Зорко тоже присел на поваленное дерево. Серая переминалась рядом, ожидая, когда же прикажут идти прочь из чащи туда, где есть лужайка, чтобы прилечь, и трава. Зорко коснулся рукой ошейника, и тут началось то, чего давно уж не случалось. Серебряным светом зажглись в тисненых узорах причудливые вельхские буквицы, и лики таинственных богов проступили из сплетений кожаных ветвей. Как и тогда, перед малым ручейком в долине за Нок-Браном, удивительная свежесть непридуманного, изначального мира коснулась лица Зорко, промыла засоренные трухой и прахом глаза, смахнула затхлую паутину, затруднявшую слух и дыхание, и запах тысячи неистовых трав, запах земли, воды и неба наполнил грудь, и весь лес, от вершин сосен до коней, до дна самого глубокого озера, отозвался голосами в его сердце. Причудливым, извилистым путем, пронзая земное чрево и взбираясь по горным жилам к самым небесам, текло яростное и ясное пламя веннского костра и вспыхивало на Восходных Берегах, в вельхских кузнях, и дальше, морскими янтарями и золотыми жилами, текло за море, наполняя светом и жаром новое солнце и полнясь от света его. Веннской рекой, синими струями, плыли к границе небоската, где море и небо сливаются в единый поток, уплывали вельхские воины мимо диких и дивных островов, мимо последних скал-столпов, меж коими расплавленное и усталое от собственного огня солнце блаженно погружается в прохладные волны. Плыли туда, где у корней двух великих деревьев сбился и вырос из прилипшей земли остров Ирий, где всем есть место на теплой мураве для отдыха и покоя. И где-то там, рядом и в тот же миг далеко, меж всякими временами, ни в небе, ни в море, ни в огне, ни в хладе, причудливый и манящий, окутанный туманом, осиянный вечными двумя зорями — утренней и вечерней, в серебре и сини, киновари и золоте, красно украшенный и сам собой свежий и зеленый по-весеннему, плыл-летел на луче лунном и солнечном чудесный Травень-остров, и боги вельхские смотрели все в его сторону, и по лучу их взора восходила туда дорога, поросшая травой и посыпанная, точно инеем, звездами.

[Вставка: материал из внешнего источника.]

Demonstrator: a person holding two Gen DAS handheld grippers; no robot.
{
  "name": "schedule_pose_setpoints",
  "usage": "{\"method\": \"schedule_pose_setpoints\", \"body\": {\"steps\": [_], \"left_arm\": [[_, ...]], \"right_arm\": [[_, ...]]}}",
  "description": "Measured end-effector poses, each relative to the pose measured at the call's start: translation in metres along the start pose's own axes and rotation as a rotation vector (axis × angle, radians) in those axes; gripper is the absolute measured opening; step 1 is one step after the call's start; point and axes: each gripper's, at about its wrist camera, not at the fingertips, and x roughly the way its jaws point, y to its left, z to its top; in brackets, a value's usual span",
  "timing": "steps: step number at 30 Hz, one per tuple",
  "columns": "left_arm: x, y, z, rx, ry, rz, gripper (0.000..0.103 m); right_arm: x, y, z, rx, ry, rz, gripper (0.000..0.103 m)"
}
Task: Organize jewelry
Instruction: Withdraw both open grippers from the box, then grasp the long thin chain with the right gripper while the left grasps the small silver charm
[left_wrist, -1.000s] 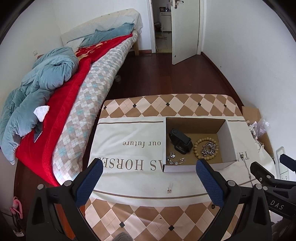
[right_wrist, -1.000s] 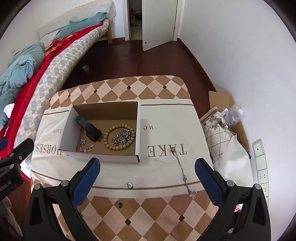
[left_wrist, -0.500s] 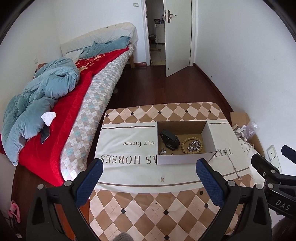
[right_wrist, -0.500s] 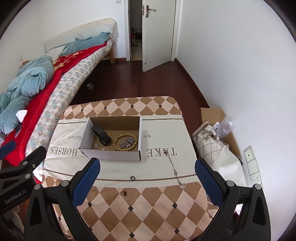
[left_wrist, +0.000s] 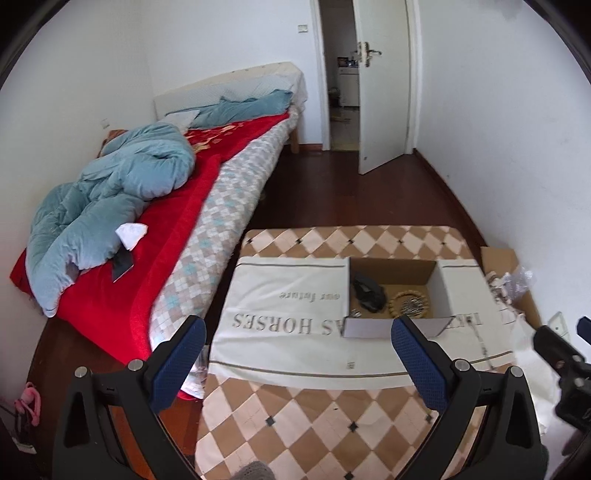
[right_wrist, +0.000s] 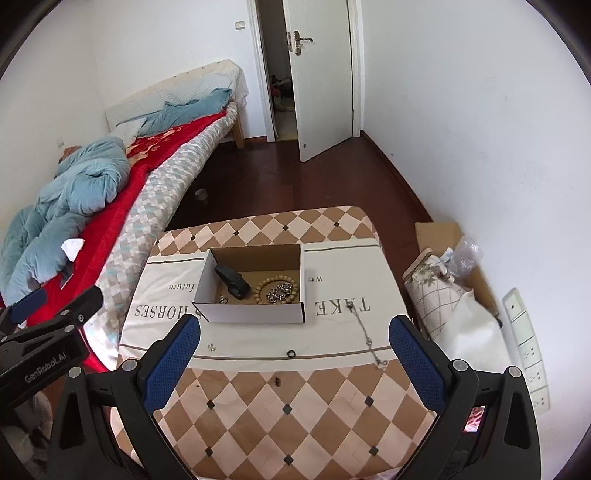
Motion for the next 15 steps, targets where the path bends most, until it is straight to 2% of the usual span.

Когда-нибудь он ступит на эту дорогу, если и сейчас не идет по ней, и там, должно быть, его глупое сердце успокоится, пораженное без зависти тем, что сотворили самые великие мастера. С ними будет он соперничать всю жизнь и никогда их не одолеет, но зато, может статься, там, за морями-облаками, когда его давно не будет здесь, кто-то из них вдохнет искру души в то, что сделано им. Вдохнет через души других, и его буквицы — его линии и узоры, его краски и лепнина, его металл и заключенные в вещество художества — заговорят и заживут, как ныне говорят и живут древние клинки и книги. А на дороге под сапогами захрустят звезды, останутся тени, потому что каждый, кто проходит по этой дороге, достоин того, чтобы оставить ей тень. Тень его, и еще тени лошади и собаки, потому что это вечные три спутника любой дороги, кто бы ни парил над головой в поднебесье — орел ли, ворон ли.